§ **GIVEN ENTRIES**

*-*-*

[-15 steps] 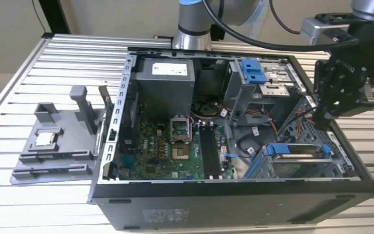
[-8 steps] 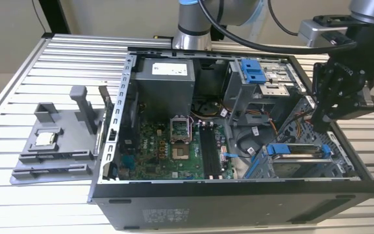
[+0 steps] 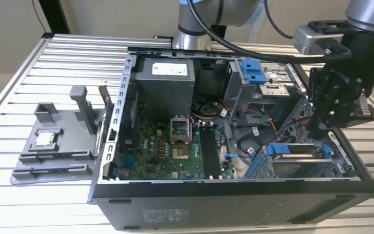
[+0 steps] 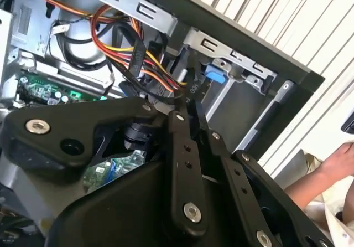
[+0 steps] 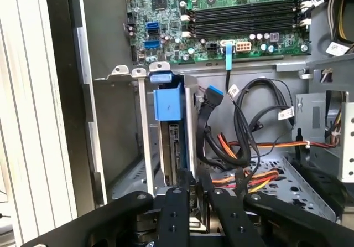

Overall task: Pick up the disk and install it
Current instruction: 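Insert the first disk wire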

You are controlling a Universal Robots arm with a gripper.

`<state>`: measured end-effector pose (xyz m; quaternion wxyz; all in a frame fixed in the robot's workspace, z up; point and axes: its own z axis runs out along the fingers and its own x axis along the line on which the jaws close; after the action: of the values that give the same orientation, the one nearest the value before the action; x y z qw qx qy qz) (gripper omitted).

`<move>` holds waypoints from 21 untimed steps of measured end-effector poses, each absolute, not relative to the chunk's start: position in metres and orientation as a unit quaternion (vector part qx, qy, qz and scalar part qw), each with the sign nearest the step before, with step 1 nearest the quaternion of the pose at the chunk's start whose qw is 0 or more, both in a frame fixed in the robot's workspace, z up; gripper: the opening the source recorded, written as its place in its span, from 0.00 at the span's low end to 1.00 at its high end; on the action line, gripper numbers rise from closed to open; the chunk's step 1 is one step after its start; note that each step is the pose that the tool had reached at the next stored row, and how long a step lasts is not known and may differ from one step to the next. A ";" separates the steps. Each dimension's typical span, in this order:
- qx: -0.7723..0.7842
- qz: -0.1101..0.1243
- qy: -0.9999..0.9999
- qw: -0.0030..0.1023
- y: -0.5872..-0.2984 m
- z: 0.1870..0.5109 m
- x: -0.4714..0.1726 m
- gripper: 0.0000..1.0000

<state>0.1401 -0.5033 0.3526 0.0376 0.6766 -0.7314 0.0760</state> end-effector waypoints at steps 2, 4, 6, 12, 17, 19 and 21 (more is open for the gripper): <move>0.678 0.075 -0.731 0.034 -0.507 0.352 0.139 0.00; 0.678 0.076 -0.730 0.027 -0.510 0.351 0.138 0.00; 0.678 0.077 -0.730 0.019 -0.512 0.350 0.138 0.00; 0.686 0.080 -0.723 0.013 -0.515 0.348 0.131 0.00; 0.686 0.075 -0.724 0.004 -0.516 0.344 0.130 0.00; 0.686 0.063 -0.725 -0.010 -0.516 0.344 0.129 0.00; 0.685 0.054 -0.726 -0.021 -0.518 0.344 0.129 0.00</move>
<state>0.1287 -0.5184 0.3443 -0.0210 0.6852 -0.7260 0.0540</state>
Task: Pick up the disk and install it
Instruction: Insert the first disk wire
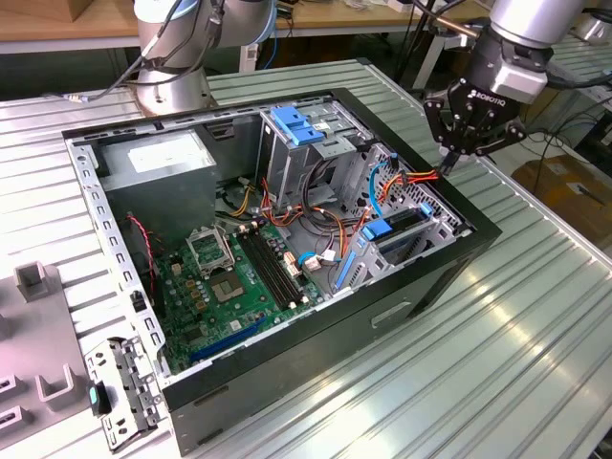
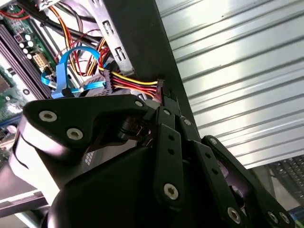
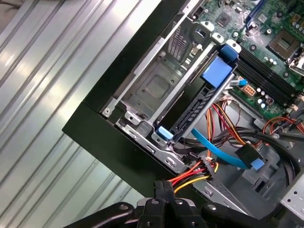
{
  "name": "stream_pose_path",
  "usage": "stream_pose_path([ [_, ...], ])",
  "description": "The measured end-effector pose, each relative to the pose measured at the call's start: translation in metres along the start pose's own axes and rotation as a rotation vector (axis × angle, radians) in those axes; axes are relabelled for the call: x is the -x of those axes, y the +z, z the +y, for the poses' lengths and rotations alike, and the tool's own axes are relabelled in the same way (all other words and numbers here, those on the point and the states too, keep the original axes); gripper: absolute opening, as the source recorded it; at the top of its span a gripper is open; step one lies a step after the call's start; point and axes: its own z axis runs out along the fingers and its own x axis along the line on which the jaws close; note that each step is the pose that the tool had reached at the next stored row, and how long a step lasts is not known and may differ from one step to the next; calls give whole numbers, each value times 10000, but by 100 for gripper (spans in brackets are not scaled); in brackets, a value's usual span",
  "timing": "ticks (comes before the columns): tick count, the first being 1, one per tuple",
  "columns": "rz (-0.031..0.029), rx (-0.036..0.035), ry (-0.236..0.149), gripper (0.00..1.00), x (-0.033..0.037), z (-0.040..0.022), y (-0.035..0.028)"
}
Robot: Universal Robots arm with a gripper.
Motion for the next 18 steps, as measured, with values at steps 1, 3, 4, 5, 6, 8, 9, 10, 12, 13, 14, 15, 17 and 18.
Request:
stream_pose_path([
  [1, 0, -8, -186, 11, 0, 0, 3],
  [3, 5, -23, -599, 17, 1, 0, 10],
  [4, 8, -30, -806, 24, 1, 0, 14],
  [5, 11, -40, -1095, 24, 1, 0, 19],
  [6, 15, -54, -1475, 31, 1, 0, 25],
  [8, 21, -78, -2095, 38, 2, 0, 49],
  [9, 23, -85, -2269, 38, 3, 0, 60],
  [10, 25, -89, -2363, 38, 3, 0, 65],
  [12, 26, -96, -2555, 36, 3, 0, 75],
  [13, 27, -99, -2637, 29, 3, 0, 77],
  [14, 27, -104, -2714, 29, 3, 2, 79],
  [15, 24, -112, -2797, 23, 3, 3, 79],
  [17, 24, -117, -2920, 16, 8, 11, 57],
  [18, 23, -119, -2940, 16, 9, 11, 49],
])
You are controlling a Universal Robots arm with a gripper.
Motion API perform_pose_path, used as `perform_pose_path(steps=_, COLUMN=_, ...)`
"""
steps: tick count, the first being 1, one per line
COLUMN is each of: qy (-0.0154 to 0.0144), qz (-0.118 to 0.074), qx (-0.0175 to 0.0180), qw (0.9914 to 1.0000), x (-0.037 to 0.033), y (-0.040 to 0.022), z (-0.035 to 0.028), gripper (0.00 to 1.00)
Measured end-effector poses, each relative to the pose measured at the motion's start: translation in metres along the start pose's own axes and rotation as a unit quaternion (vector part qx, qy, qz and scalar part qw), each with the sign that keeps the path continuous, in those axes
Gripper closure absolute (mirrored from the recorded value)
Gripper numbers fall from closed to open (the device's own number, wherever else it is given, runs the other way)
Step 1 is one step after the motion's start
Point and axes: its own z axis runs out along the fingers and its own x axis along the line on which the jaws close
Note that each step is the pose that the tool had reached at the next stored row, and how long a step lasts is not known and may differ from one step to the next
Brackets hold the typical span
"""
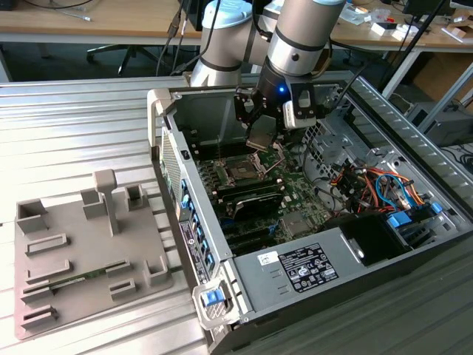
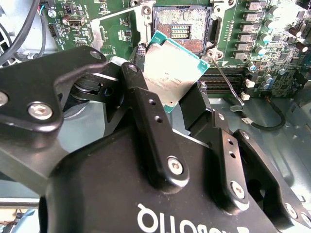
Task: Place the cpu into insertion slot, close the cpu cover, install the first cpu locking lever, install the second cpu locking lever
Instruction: 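Place the cpu into insertion slot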
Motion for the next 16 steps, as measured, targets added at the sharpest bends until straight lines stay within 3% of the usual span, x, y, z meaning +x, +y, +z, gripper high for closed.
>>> perform_pose_path(steps=16, qy=-0.0006, qz=0.007, qx=-0.0001, qw=0.99998, x=0.0, y=-0.0001, z=0.0011, gripper=0.45)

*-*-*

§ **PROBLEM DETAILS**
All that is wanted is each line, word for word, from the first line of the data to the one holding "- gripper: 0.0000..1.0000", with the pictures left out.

§ **EXERCISE OUTPUT**
[-15 steps] 
[-8 steps] 
[+0 steps] 
[+0 steps] 
[+0 steps] 

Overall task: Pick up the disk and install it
Current instruction: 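Insert the first disk wire
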
You are controlling a Universal Robots arm with a gripper.

`<state>`: measured end-effector pose (xyz m; quaternion wxyz; all in a frame fixed in the robot's workspace, z up; point and axes: its own z axis runs out along the fingers and its own x axis along the line on which the jaws close; after the action: of the values that give the same orientation, the one nearest the value before the action; x y z qw qx qy qz) (gripper omitted).

`<move>` holds waypoints from 21 untimed steps of measured end-effector poses, each absolute, not relative to the chunk's start: position in metres and orientation as a unit quaternion (vector part qx, qy, qz and scalar part qw), each with the sign nearest the step before, with step 1 nearest the quaternion of the pose at the chunk's start whose qw is 0 or more, both in a frame fixed in the robot's workspace, z up; gripper: the opening the source recorded, written as its place in its span, from 0.00 at the span's low end to 1.00 at its high end; on the action line, gripper numbers rise from closed to open; the chunk's step 1 is one step after its start; note that each step is the pose that the tool had reached at the next stored row, and how long a step lasts is not known and may differ from one step to the next. A ";" separates the steps. Each dimension's typical span, in this order:
- qx: -0.7723..0.7842
- qz: -0.1101..0.1243
- qy: -0.9999..0.9999
- qw: -0.0030..0.1023
- y: -0.5872..-0.2984 m
- z: 0.1870..0.5109 m
- x: -0.4714..0.1726 m
- gripper: 0.0000..1.0000

Nothing further is needed for the exercise.